Konuşuyoruz, konuşurken cümleler söylüyoruz. Bazen söylüyoruz ama ne söylediğimizin farkına varamıyoruz. Anlatmak istediklerimizi tam anlatamayacağımızı düşündüğümüzde başka bir obje veya nesne kullanarak anlatmaya çalışıyoruz. Politikacılar, milletvekilleri, liderler, kannat önderleri, köşe yazarları da bunları kullanıyor.
Kullandığımız kelime ve cümlelerin ne kadar önemli olduğunu fark etmeniz yararlı olur. Ağzınızdan çıkanı, kulağınızın duyması çok önemli. Özellikle kendi hakkınızda olumsuz cümleler söylüyor, düşünüyor veya size söylenen olumsuz cümleleri sebebini öğrenmeden kabul ediyorsanız, hayat sizin için daha da zorlaşabilir. Söyledikleriniz kendisini gerçekleştiren kehanetler haline dönüşebilir.
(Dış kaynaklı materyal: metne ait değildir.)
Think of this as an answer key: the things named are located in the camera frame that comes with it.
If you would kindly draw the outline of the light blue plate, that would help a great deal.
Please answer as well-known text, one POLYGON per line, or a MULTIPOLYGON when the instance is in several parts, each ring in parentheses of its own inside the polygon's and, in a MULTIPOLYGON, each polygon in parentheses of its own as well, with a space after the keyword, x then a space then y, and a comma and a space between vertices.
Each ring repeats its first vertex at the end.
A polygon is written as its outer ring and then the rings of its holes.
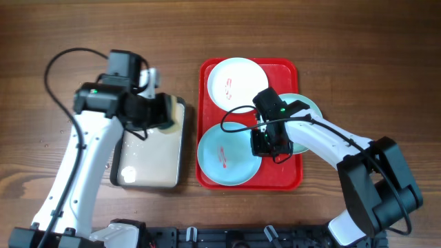
POLYGON ((253 178, 262 163, 251 148, 251 132, 237 132, 245 125, 235 122, 216 124, 199 141, 197 160, 211 181, 223 186, 237 186, 253 178), (223 128, 235 130, 227 133, 223 128))

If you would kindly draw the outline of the green yellow sponge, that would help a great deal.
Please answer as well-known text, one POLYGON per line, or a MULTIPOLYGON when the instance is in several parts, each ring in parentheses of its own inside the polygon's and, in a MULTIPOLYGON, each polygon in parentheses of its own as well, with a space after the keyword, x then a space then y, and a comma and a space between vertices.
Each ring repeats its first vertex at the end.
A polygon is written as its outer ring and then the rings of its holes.
POLYGON ((176 96, 170 97, 170 116, 171 119, 169 122, 158 127, 159 132, 163 134, 171 134, 181 130, 183 126, 184 108, 183 105, 178 102, 176 96))

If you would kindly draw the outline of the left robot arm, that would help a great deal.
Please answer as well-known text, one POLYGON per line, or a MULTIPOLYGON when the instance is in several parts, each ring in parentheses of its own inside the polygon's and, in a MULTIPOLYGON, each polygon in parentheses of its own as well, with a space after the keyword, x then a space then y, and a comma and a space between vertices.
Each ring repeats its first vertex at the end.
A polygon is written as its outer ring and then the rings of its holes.
POLYGON ((176 98, 145 98, 127 86, 85 83, 76 91, 72 131, 54 184, 30 228, 9 247, 143 247, 145 223, 115 220, 92 231, 96 195, 111 151, 125 131, 170 125, 176 98))

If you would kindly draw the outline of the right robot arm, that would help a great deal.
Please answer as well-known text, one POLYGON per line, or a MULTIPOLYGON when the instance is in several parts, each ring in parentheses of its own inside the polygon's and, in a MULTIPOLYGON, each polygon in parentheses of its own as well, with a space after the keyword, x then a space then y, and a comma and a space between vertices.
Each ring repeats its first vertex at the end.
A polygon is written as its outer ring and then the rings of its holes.
POLYGON ((392 231, 399 220, 407 225, 403 234, 411 233, 409 214, 422 206, 423 197, 394 140, 373 141, 345 131, 302 101, 286 103, 271 87, 252 102, 260 122, 252 129, 253 155, 292 155, 299 144, 337 170, 346 209, 327 229, 339 245, 392 231))

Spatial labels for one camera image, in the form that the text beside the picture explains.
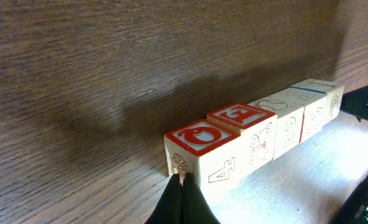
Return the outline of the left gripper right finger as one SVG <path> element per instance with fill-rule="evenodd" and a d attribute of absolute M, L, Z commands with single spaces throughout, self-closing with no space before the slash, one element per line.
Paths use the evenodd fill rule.
<path fill-rule="evenodd" d="M 220 224 L 189 172 L 182 184 L 182 221 L 183 224 Z"/>

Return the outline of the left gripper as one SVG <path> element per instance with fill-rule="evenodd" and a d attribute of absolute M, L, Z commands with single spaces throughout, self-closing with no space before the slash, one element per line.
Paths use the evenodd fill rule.
<path fill-rule="evenodd" d="M 368 175 L 329 224 L 368 224 Z"/>

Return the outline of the wooden block blue side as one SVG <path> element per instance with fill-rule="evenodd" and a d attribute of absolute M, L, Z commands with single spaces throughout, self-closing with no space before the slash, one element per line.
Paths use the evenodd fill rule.
<path fill-rule="evenodd" d="M 234 188 L 249 173 L 240 135 L 201 119 L 164 135 L 169 175 L 190 172 L 207 198 Z"/>

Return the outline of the wooden block green side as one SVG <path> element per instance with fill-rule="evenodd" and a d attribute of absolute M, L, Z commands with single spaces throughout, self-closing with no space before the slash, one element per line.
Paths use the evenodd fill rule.
<path fill-rule="evenodd" d="M 273 159 L 276 113 L 245 103 L 234 103 L 208 113 L 207 119 L 240 135 L 250 168 L 257 169 Z"/>

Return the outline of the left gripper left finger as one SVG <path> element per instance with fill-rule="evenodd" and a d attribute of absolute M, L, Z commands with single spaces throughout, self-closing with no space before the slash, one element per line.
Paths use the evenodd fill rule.
<path fill-rule="evenodd" d="M 182 186 L 179 174 L 173 174 L 159 202 L 145 224 L 181 224 Z"/>

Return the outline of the wooden block blue edge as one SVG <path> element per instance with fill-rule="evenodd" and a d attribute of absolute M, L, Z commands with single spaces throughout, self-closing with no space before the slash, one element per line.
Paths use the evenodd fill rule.
<path fill-rule="evenodd" d="M 293 109 L 295 106 L 303 107 L 304 112 L 301 122 L 300 143 L 305 142 L 311 136 L 322 130 L 324 123 L 324 108 L 327 100 L 326 94 L 290 87 L 274 93 L 272 96 L 287 103 L 289 109 Z"/>

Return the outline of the plain wooden block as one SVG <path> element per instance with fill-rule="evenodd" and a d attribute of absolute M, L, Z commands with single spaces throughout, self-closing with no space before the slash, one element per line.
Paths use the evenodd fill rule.
<path fill-rule="evenodd" d="M 275 96 L 264 97 L 249 105 L 277 114 L 274 159 L 299 144 L 303 126 L 303 105 Z"/>

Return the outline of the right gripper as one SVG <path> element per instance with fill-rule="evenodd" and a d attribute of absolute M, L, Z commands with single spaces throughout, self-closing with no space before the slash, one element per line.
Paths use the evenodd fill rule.
<path fill-rule="evenodd" d="M 368 121 L 368 85 L 343 94 L 340 110 Z"/>

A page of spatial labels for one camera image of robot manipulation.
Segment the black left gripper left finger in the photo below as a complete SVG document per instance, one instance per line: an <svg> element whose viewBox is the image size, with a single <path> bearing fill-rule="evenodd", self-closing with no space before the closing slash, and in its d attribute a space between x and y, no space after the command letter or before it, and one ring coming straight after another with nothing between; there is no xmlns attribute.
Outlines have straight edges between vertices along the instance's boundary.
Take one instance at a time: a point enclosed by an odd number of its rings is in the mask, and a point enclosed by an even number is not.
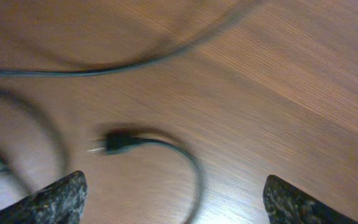
<svg viewBox="0 0 358 224"><path fill-rule="evenodd" d="M86 177L78 170L0 210L0 223L78 224L87 195Z"/></svg>

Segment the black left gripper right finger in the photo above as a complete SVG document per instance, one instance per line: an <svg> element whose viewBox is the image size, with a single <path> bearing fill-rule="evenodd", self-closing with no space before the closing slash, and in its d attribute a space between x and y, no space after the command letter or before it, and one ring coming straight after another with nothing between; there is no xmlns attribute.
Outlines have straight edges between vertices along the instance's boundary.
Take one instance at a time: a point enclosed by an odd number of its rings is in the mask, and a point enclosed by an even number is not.
<svg viewBox="0 0 358 224"><path fill-rule="evenodd" d="M263 203L274 224L358 224L276 175L267 177Z"/></svg>

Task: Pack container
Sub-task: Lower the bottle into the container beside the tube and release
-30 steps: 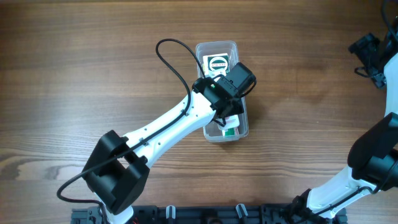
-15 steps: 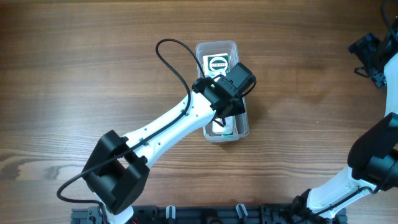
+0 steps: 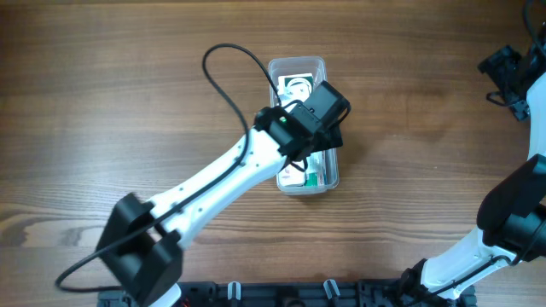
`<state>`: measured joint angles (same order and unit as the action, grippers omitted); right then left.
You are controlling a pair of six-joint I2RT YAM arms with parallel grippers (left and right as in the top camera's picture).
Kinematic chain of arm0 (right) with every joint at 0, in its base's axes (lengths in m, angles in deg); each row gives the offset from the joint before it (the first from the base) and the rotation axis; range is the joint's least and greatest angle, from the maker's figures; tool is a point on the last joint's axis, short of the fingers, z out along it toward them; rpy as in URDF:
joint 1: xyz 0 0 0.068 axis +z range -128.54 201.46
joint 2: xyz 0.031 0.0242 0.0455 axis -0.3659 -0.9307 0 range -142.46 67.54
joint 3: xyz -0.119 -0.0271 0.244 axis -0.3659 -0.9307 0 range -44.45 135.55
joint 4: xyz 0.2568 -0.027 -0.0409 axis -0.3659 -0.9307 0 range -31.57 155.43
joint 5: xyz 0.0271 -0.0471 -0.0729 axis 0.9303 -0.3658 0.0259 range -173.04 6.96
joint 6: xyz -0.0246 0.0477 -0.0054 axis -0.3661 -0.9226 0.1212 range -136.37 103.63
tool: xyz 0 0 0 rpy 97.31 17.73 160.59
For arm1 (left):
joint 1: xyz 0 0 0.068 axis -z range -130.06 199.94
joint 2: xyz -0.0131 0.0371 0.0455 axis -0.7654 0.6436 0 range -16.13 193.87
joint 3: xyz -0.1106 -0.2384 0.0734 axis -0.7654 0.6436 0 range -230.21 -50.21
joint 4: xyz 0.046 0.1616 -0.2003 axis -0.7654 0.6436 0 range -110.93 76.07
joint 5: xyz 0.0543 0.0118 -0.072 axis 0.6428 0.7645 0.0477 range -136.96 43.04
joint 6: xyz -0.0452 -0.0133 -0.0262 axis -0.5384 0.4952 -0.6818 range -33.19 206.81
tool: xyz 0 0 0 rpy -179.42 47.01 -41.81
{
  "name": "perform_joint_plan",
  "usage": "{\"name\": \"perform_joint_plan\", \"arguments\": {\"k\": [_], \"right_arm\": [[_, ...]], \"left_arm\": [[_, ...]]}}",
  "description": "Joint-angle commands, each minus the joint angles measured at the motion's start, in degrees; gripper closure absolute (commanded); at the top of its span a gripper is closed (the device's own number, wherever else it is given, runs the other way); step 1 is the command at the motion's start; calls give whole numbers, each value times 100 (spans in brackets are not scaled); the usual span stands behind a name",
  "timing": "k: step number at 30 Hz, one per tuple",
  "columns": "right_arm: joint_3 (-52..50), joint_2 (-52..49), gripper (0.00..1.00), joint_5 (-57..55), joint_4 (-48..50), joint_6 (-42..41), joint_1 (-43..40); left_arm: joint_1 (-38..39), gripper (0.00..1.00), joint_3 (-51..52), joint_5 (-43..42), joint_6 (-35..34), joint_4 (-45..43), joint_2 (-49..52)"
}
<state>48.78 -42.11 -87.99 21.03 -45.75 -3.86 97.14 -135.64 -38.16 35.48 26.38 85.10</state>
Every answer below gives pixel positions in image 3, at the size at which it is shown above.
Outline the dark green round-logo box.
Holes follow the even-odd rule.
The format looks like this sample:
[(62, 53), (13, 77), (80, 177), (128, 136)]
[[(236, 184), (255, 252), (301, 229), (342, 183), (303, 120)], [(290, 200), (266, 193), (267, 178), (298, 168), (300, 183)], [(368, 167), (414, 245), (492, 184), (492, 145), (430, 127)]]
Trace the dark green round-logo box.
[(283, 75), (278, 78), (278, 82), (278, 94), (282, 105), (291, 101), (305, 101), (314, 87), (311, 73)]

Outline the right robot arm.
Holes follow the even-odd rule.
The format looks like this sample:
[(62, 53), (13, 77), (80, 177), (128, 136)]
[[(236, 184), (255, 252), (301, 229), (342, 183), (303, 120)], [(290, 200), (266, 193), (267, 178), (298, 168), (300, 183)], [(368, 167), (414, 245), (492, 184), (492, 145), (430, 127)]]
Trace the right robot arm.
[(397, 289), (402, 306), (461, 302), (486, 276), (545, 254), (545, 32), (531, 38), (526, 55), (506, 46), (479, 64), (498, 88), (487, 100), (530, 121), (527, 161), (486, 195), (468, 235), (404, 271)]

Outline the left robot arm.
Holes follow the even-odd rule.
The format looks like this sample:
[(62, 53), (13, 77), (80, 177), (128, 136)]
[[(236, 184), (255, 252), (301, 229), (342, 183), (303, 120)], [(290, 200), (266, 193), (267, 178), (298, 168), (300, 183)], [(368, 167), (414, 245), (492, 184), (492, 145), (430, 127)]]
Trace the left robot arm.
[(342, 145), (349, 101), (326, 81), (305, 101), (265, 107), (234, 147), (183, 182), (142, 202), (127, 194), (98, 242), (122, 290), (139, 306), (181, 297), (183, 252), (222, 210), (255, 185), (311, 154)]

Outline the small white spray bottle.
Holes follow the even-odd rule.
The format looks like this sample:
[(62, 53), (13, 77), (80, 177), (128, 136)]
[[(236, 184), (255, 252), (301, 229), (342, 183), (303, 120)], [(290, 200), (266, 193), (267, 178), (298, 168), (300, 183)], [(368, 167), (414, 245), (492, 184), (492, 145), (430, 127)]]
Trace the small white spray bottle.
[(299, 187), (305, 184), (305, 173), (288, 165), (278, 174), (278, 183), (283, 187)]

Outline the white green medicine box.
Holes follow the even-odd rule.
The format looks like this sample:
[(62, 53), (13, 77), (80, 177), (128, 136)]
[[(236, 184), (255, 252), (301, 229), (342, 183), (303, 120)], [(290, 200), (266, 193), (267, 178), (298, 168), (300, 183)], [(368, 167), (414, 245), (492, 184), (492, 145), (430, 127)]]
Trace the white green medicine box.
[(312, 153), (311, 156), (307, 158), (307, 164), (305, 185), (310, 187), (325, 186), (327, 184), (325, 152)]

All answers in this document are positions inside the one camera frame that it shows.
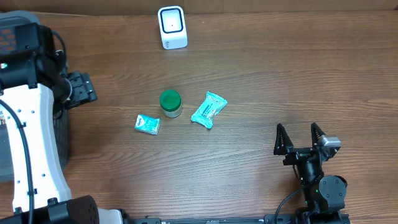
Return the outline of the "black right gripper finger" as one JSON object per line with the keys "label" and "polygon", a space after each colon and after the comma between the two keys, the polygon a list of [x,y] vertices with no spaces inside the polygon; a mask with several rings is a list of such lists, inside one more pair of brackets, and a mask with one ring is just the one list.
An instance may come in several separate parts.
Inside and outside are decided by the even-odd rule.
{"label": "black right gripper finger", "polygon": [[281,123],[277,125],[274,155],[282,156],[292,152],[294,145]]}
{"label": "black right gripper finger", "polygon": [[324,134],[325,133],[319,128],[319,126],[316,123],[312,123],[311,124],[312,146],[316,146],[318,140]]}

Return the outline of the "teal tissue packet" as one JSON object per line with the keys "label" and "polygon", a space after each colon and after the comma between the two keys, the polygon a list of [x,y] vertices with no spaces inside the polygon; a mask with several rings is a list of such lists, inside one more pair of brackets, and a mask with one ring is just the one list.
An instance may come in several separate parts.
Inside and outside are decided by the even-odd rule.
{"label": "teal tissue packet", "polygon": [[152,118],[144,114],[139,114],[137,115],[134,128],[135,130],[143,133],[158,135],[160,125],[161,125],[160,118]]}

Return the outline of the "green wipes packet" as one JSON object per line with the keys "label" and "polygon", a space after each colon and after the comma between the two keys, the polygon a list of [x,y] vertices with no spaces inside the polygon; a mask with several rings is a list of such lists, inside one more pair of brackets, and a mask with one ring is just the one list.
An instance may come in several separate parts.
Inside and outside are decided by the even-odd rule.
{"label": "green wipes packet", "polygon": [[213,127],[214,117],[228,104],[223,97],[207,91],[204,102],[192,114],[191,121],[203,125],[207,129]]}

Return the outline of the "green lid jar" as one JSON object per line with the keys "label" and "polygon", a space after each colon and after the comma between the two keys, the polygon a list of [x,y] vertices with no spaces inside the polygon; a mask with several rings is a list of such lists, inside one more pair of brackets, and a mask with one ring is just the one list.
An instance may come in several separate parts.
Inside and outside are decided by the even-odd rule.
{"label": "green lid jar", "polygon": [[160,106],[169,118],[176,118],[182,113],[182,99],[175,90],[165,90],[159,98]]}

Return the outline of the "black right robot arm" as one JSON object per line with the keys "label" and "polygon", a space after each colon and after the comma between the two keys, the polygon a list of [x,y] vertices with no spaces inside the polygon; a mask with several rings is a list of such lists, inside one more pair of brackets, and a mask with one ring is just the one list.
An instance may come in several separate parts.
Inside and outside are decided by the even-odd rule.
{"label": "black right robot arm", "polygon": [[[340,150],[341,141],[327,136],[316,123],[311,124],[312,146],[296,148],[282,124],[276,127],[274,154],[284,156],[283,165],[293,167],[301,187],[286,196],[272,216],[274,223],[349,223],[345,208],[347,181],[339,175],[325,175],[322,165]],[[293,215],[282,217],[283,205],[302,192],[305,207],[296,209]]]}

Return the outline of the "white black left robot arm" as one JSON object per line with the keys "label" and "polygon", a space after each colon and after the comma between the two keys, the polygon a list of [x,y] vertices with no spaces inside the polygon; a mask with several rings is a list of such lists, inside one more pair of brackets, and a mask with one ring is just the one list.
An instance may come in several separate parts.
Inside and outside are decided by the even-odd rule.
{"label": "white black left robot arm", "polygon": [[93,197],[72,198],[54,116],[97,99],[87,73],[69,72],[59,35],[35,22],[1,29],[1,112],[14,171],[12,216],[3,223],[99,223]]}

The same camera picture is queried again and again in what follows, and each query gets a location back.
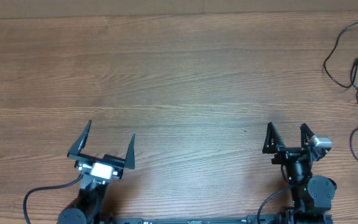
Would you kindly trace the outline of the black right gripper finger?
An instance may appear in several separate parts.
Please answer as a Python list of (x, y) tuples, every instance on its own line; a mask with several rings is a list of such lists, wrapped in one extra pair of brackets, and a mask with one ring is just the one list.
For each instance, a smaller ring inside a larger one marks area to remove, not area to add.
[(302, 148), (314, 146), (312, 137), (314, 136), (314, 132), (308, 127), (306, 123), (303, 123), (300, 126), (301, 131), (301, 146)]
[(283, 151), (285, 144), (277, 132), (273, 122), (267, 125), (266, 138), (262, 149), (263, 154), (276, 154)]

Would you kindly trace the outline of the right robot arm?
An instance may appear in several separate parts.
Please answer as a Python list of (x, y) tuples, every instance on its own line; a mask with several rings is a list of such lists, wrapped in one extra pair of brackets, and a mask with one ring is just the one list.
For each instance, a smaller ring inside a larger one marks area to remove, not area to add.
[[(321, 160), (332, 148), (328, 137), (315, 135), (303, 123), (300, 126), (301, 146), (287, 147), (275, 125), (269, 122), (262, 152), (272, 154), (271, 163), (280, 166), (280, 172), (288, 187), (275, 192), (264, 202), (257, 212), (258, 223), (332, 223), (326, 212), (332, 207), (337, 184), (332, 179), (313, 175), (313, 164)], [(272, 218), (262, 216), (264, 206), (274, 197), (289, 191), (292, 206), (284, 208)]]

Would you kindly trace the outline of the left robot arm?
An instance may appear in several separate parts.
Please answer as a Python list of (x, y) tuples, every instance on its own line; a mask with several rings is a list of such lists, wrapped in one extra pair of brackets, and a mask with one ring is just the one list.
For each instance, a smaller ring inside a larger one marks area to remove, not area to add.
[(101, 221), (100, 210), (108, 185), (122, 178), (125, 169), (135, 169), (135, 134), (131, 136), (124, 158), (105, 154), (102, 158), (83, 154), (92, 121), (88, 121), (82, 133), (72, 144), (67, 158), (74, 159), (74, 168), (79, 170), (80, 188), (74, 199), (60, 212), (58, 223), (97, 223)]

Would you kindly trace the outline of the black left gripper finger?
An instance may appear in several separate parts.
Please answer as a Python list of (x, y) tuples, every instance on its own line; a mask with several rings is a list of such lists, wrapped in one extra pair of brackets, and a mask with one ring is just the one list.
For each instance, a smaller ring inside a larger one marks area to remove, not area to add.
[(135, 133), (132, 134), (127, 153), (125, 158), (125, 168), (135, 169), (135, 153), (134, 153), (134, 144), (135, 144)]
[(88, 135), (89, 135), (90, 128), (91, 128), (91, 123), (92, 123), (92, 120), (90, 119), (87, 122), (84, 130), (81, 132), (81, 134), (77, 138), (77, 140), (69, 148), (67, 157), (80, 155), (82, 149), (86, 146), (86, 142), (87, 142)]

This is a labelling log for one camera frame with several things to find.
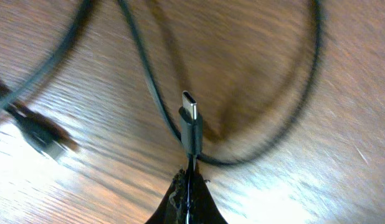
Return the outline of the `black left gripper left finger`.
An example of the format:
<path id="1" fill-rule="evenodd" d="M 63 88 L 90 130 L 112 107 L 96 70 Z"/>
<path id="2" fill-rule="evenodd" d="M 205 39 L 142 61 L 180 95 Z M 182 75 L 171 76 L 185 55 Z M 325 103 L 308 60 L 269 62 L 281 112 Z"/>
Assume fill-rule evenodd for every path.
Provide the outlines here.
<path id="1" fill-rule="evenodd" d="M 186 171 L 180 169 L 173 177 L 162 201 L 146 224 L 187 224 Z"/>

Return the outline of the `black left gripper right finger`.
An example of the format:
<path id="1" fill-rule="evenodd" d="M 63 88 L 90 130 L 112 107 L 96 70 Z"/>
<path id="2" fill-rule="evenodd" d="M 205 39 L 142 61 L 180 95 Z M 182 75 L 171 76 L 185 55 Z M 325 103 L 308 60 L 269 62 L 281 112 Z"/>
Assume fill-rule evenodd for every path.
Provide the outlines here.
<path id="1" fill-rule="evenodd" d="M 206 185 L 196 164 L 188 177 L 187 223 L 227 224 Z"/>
Zaten hepimiz güler yüzlü ve tatlı dilliyiz, ancak bu iki güzel huyu devamlı hale getirdiğimizde hayatımızın ne kadar kolaylaştığını, hem kendimizi hem de çevremizi nasıl mutlu ettiğimizi, dert gibi görünen şeylerin dert olmaktan çıktıklarını göreceğiz.
Karşımızdaki her insandan beklediğimiz bir davranış şeklidir “güler yüz, tatlı dil” bu özelliğe sahip kişilerle hayatımızı sürdürmek sanırım çok daha kolay ve keyifli olur.
Asık suratlı insanlardan kimse hoşlanmaz ve mümkün olduğunca uzak kalmaya çalışır. Birisi ile konuşurken söze başladığımız sırada karşınızdakinin kaşlarını çattığını, asık bir suratla sizi dinlediğini görürseniz konuşmak hevesinizi kırar. Lafı kısa kesip bu tatsız sohbeti bir an önce bitirmeye bakarsınız. Birde karşınızdakinin sizi güler yüzle dinlediğini, hatta araya biraz da tatlı söz karıştırarak sohbete renk verdiğini görecek olursanız konuştukça konuşacağınız gelir. Güler yüzlü olmak insanlar arasında olumlu bir atmosferin oluşması ve iletişim kanallarının açılması için gereklidir. Asık suratlı veya alaycı insanlarla kimse zorunlu olmadıkça iletişime geçmek istemez.
Güler yüzlü olmanın yanı sıra tatlı dil de varsa insanın açmayacağı kapı yoktur sanırım. Bu özelliğe sahip kişiler her ortamda kendilerine yer edinirler. Tatlı dil, gücünü ruhtan alır. Ruhu iyiliklerle, güzelliklerle dolu olanın dili de tatlı olur. Bu insanlar özellikleri ile çevrelerindekileri arkalarından sürükleyecek çekici bir etkiye sahiptirler. Temel taşlardan olan sabırlı ve hoş görülü, güler yüzlü tatlı dilleriyle herkesi kendilerine hayran bırakırlar.